Aos nossos preconceitos seculares, há algo de profundamente autoritário em um livro que se propõe a única leitura, a leitura que faria supérflua todas as outras. Mas, lembrando dos youtubers e instagramers, penso que há também algo de profundamente generoso: a tarefa não é impossível e você não está numa corrida de hamsters. A tarefa de cada um é ler um livro só e lê-lo bem e refletir nele até que ele cresça, e nós cresçamos com ele no processo. Para alguns, esse livro é a Bíblia, uma antologia de mil anos de textos hebreus. Mas poderia ser Em Busca do Tempo Perdido, de Proust. Poderia ser a Tetralogia Napolitana de Elena Ferrante. A tarefa poderia não ser um livro, mas o cuidado de um jardim. O importante é que se dê tempo para que ela floresça.

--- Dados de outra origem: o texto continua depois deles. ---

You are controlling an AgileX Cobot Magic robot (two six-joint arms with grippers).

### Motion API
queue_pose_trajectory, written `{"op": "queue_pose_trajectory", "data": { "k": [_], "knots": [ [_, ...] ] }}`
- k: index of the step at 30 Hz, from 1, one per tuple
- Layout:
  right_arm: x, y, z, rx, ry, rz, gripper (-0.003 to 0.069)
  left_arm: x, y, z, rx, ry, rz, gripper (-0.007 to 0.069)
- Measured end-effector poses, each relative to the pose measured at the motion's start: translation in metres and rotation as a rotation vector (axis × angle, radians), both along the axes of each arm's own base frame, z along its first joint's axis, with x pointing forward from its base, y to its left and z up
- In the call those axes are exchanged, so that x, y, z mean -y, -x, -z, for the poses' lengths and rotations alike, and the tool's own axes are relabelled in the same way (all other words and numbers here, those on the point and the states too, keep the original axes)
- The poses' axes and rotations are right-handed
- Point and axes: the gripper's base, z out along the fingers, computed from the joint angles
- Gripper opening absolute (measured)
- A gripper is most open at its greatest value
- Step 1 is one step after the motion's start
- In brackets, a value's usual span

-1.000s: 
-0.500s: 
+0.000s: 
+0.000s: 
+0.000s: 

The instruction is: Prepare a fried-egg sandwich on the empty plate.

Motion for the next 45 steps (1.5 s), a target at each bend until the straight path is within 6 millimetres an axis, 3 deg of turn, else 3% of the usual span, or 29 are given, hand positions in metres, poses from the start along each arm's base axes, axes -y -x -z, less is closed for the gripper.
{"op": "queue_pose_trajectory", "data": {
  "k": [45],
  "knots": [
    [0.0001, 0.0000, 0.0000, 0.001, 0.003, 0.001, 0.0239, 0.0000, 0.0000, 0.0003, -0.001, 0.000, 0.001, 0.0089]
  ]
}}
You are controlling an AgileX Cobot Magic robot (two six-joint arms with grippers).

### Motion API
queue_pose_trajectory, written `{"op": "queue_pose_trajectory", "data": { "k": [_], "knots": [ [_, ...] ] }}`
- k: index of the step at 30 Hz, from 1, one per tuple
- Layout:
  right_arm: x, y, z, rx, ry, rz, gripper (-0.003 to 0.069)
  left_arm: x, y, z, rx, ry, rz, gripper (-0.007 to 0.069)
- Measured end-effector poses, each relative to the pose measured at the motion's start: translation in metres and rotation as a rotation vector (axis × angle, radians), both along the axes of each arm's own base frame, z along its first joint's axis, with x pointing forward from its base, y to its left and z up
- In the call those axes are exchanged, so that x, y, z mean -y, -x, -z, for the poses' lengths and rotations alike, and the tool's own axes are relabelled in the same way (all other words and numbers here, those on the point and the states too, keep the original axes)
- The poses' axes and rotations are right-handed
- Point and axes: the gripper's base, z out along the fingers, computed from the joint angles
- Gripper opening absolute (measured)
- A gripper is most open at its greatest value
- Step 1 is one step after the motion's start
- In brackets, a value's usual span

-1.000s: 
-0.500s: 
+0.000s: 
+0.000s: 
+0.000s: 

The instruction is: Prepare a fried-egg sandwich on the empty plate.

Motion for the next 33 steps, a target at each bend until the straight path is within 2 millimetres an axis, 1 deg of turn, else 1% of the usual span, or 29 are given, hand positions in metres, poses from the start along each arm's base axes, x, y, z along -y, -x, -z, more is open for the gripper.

Matzá, o pão que não teve tempo de crescer
Me lembrou uma entrevista que li de Nelson Rodrigues:
“Certa vez, um erudito resolveu fazer ironia comigo. Perguntou-me: ‘O que é que você leu?’. Respondi: ‘Dostoiévski’. Ele queria me atirar na cara os seus quarenta mil volumes. Insistiu: ‘Que mais?’. E eu: ‘Dostoiévski’. Teimou: ‘Só?’. Repeti: ‘Dostoiévski’. O sujeito, aturdido pelos seus quarenta mil volumes, não entendeu nada. Mas eis o que eu queria dizer: pode-se viver para um único livro de Dostoiévski. Ou uma única peça de Shakespeare. Ou um único poema não sei de quem. O mesmo livro é um na véspera e outro no dia seguinte. Pode haver um tédio na primeira leitura. Nada, porém, mais denso, mais fascinante, mais novo, mais abismal do que a releitura”.
Nossa, que pancada esse texto. Eu me aflijo por querer ler sempre mais e mais - e o seu texto me fez lembrar que a leitura, assim como a escrita, não funcionam no ritmo do algoritmo. Obrigada por compartilhar, me fez bem demais ler isso!